US Representative Ileana Ros-Lehtinen on Friday urged US Secretary of Health and Human Services Tom Price to help Taiwan join the upcoming session of the World Health Assembly (WHA), the decisionmaking body of the WHO.
The next session of the WHA is scheduled to run from May 22 to May 31 in Geneva, Switzerland, but Taiwan has yet to receive an invitation from the WHO secretariat.
“Taiwan’s exclusion from the World Health Organization threatens the international community’s full access to Taiwan’s high-quality healthcare information. Due to its superb talent, data collection and quarantine and treatment facilities, Taiwan has excellent infectious disease control capabilities,” Ros-Lehtinen, the former chair of the US House Committee on Foreign Affairs, said in a letter to Price.
 
                    Photo: Reuters
“Its valuable information and cooperation with the [US] Centers for Disease Control was crucial in stemming the spread of SARS 14 years ago... Taiwan’s cooperation with the WHO is crucial to helping global health services effectively battle these and other diseases,” she said.
“As was the case with the International Civil Aviation Organization last year, it is likely that Taiwan will be blocked from receiving an invitation to the WHA summit. In a dangerous and shortsighted effort to constrain Taiwan, China hinders Taiwan’s participation in many international organizations, including ICAO, WHO and Interpol. Taiwan’s meaningful participation in WHO is not only in the interest of Taiwan, but is of critical importance to our own healthcare system and capability of fighting infectious diseases,” she added.
She also encouraged Price “to visit Taiwan in the near future to discuss opportunities to collaborate, to our mutual benefit, on public health protection measures.”
Earlier this week, Canada voiced its support for Taiwan’s participation in the WHA, saying that to exclude the nation from the event would create “counterproductive” results for the international health system.

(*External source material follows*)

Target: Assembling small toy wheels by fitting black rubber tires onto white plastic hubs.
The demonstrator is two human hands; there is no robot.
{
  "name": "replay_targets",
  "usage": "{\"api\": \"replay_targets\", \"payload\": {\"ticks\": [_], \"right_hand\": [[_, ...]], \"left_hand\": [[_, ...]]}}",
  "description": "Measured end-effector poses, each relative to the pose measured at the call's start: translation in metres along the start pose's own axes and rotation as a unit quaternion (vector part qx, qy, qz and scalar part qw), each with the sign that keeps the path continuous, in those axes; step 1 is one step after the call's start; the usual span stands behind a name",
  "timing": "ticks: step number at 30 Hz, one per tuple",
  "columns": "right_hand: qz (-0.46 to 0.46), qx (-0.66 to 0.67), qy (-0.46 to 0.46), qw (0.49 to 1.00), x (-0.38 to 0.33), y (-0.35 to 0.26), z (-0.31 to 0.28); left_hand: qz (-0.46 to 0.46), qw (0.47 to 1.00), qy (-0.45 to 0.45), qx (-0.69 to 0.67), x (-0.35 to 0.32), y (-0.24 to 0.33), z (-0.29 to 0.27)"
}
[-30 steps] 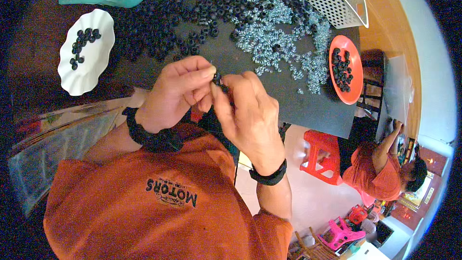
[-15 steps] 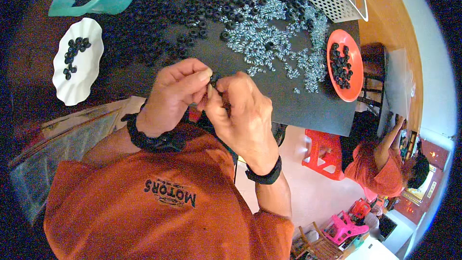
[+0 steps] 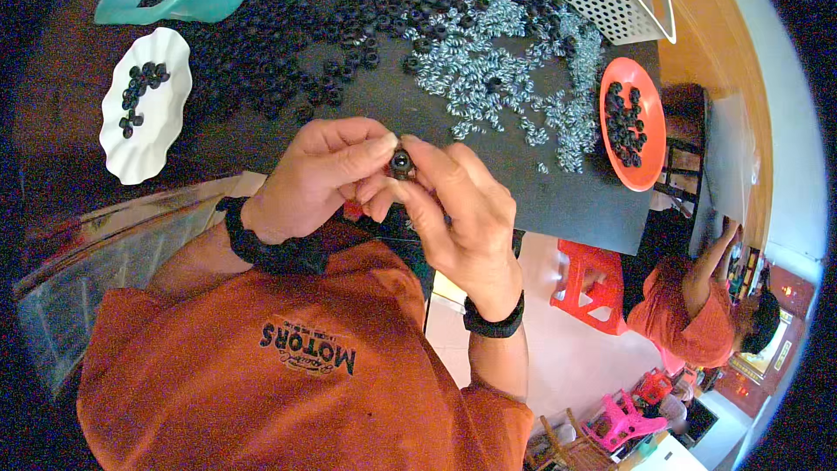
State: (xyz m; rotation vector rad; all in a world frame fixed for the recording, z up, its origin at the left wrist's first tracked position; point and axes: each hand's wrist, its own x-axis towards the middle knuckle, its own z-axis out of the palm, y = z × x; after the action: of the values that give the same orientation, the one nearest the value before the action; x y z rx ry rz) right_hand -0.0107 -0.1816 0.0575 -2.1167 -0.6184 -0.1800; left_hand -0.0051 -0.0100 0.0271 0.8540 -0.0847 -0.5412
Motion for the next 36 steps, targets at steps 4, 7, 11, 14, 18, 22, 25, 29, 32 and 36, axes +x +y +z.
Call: {"api": "replay_targets", "payload": {"ticks": [4, 7, 11, 14, 18, 22, 25, 29, 32, 36], "right_hand": [[-0.015, -0.009, -0.003, 1.000, 0.000, 0.002, 0.002], [-0.031, -0.025, -0.011, 0.999, 0.000, 0.002, 0.002], [-0.003, 0.002, -0.042, 0.999, 0.006, -0.004, -0.001], [-0.053, -0.024, -0.034, 0.998, 0.005, 0.004, 0.002], [-0.058, -0.015, -0.011, 0.998, 0.001, 0.004, 0.008], [-0.051, -0.025, -0.021, 0.998, 0.000, 0.000, 0.009], [-0.107, -0.054, -0.021, 0.993, 0.004, -0.002, 0.009], [-0.039, -0.019, -0.016, 0.999, -0.001, -0.006, 0.009], [-0.021, -0.040, -0.006, 0.999, -0.003, -0.008, 0.008], [-0.012, -0.101, -0.021, 0.995, -0.009, -0.004, 0.001]], "left_hand": [[0.034, 0.996, 0.010, 0.087, -0.002, 0.000, -0.001], [0.016, 0.994, 0.016, 0.106, -0.003, 0.005, 0.002], [-0.012, 0.996, -0.002, 0.092, -0.002, 0.005, -0.001], [-0.033, 0.993, -0.012, 0.112, -0.001, 0.004, -0.003], [-0.058, 0.993, -0.012, 0.102, -0.004, 0.003, -0.005], [-0.060, 0.997, -0.018, 0.050, -0.005, -0.003, -0.011], [-0.079, 0.997, 0.009, 0.005, -0.003, 0.003, -0.006], [-0.037, 0.996, -0.008, 0.080, -0.003, 0.006, -0.005], [-0.050, 0.997, -0.013, 0.063, -0.004, 0.005, -0.004], [-0.023, 0.997, 0.000, 0.078, -0.004, 0.001, -0.002]]}}
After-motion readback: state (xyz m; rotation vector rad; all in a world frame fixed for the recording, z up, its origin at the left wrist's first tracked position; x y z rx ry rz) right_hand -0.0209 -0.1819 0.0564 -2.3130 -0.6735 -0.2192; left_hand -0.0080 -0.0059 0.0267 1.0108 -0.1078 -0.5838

In response to questions on Tuesday by Canadian Senator Thanh Hai Ngo about Taiwan’s participation in the WHA, Senator Peter Harder — the Canadian government’s representative in the Canadian Senate — said that Ottawa had been supportive of Taiwan’s participation in international organizations on global health and in other areas.
Canada has taken note of Taiwan’s attendance at the WHA as an observer over the past eight years, Harder said, adding that it is the position of the Canadian government that Taiwan’s participation is in the interest of global health.
Excluding Taiwan from the WHO would be counterproductive and create a critical gap in global health systems in the event of an outbreak of a highly contagious epidemic globally or regionally, he said.
Minister of Foreign Affairs David Lee (李大維) yesterday said that Taiwan would still send a delegation to participate in bilateral meetings, even if the nation does not receive a formal invitation to participate in this year’s WHA.
“We already arranged for many bilateral meetings, which can also serve as a means for us to make an appropriate and normal contribution to the international system,” he said.
Lee said that he would not join the delegation and would instead send a department head to provide assistance to Minister of Health and Welfare Chen Shih-chung (陳時中), who is to head the delegation.
Lee has repeatedly said he was not optimistic about receiving an invitation, but promised that the Ministry of Foreign Affairs’ efforts would not diminish
He said there had been no developments on the issue as of noon yesterday.